You start the service on behalf of the root. therefore, the file belongs to the root.
teamcity-server in this case run from the service user, for example, teamcity
sudo useradd -m teamcity sudo chown -R teamcity /opt/TeamCity sudo chown -R teamcity /opt/.BuildServer
create a file /etc/init.d/teamcity and register
#!/bin/sh # /etc/init.d/teamcity - startup script for teamcity export TEAMCITY_DATA_PATH="/opt/.BuildServer" case $1 in start) echo "Starting Team City" start-stop-daemon --start -c teamcity --exec /srv/TeamCity/bin/teamcity-server.sh start ;; stop) echo "Stopping Team City" start-stop-daemon --start -c teamcity --exec /opt/TeamCity/bin/teamcity-server.sh stop ;; restart) echo "Restarting Team City" start-stop-daemon --start -c teamcity --exec /opt/TeamCity/bin/teamcity-server.sh stop start-stop-daemon --start -c teamcity --exec /opt/TeamCity/bin/teamcity-server.sh start ;; *) echo "Usage: /etc/init.d/teamcity {start|stop|restart}" exit 1 ;; esac exit 0
give rights at the end
sudo chown -R teamcity /opt/TeamCity sudo chown -R teamcity /opt/.BuildServer
as for the second question, I see 2 solutions
1) copy the entire project to a different configuration, specify the default brunch, specify the specific steps ...

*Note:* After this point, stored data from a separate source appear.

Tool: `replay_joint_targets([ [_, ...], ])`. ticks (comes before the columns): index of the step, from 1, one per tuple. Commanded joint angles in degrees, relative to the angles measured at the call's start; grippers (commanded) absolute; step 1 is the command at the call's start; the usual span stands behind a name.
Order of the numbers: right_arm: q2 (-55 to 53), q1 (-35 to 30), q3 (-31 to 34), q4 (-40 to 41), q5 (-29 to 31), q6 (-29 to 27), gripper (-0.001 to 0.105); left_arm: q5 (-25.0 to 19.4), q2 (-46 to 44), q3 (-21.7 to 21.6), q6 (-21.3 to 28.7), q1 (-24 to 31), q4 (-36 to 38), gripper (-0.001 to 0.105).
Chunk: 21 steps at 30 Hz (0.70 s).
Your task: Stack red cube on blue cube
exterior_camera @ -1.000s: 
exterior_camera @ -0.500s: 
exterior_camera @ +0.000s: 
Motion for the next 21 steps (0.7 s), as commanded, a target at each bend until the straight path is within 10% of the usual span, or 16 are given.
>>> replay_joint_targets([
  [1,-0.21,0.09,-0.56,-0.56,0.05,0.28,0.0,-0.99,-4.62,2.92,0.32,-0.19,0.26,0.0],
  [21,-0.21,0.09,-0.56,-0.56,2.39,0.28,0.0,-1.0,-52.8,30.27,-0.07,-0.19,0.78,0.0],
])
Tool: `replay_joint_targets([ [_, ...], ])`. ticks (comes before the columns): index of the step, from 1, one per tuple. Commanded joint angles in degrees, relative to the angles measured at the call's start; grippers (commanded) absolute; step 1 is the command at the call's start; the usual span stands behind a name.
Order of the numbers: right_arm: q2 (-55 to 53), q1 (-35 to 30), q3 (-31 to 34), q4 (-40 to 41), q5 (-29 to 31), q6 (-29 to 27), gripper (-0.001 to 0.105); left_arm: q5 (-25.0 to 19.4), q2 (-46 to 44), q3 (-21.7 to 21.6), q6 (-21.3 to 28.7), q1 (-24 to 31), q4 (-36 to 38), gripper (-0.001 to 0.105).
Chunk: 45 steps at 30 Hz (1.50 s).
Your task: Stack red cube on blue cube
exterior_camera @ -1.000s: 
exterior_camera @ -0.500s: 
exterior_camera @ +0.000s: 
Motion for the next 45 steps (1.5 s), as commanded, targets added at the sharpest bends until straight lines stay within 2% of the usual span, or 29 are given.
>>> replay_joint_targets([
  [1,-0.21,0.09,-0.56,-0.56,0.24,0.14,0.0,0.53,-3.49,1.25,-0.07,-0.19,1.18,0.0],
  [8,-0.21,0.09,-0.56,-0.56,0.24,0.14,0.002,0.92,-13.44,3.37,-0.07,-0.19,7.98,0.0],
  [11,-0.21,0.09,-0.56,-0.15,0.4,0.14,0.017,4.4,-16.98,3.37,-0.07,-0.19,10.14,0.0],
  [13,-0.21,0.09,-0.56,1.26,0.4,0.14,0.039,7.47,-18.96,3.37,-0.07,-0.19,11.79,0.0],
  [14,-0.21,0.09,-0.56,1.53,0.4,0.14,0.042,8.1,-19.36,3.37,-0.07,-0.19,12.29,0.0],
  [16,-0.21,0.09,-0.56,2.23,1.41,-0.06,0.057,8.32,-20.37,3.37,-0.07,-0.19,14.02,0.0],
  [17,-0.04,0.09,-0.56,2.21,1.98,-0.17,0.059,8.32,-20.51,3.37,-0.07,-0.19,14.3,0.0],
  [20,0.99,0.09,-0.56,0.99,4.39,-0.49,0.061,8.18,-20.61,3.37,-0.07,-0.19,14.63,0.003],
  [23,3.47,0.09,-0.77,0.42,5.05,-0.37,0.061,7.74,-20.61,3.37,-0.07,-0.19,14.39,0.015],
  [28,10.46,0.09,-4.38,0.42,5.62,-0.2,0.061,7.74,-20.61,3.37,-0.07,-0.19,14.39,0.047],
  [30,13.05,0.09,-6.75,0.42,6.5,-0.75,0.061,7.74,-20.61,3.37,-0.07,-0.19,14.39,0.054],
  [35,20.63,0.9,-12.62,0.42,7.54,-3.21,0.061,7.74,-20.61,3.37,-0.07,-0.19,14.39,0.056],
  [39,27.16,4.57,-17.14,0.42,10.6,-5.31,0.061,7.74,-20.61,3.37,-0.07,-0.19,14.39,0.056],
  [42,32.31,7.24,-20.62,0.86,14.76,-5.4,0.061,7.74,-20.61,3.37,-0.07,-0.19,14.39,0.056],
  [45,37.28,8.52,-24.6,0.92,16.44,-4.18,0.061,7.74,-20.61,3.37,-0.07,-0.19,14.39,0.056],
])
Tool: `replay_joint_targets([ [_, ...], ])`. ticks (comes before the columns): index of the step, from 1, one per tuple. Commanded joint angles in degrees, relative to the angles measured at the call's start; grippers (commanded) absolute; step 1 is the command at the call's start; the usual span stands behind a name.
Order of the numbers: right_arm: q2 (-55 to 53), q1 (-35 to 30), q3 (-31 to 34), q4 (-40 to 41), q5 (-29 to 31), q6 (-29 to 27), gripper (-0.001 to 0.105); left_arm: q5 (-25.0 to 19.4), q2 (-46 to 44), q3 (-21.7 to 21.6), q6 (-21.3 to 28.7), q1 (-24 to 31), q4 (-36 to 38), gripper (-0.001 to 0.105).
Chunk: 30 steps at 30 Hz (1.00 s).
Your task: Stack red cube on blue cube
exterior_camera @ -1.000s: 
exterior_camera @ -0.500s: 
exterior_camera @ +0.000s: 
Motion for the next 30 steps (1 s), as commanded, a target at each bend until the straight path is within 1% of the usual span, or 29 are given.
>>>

minus in that. what do you need 2 conf-ii support
2) take the name of the barancha from the parameter teamcity.build.vcs.branch.<VCS root ID> , you can read in detail here , and use it in the Command Line for verification. if master, then execute it, if dev, then another
UPDATE
Why is this happening and what to do so that would not change the rights to the directory and files.
if the service is not run on behalf of the superuser, then you are more likely to be unable to execute some commands on the machine, since there will be no rights to perform.
Instead of a user teamcity, you can specify your own, or add to the group where you enter.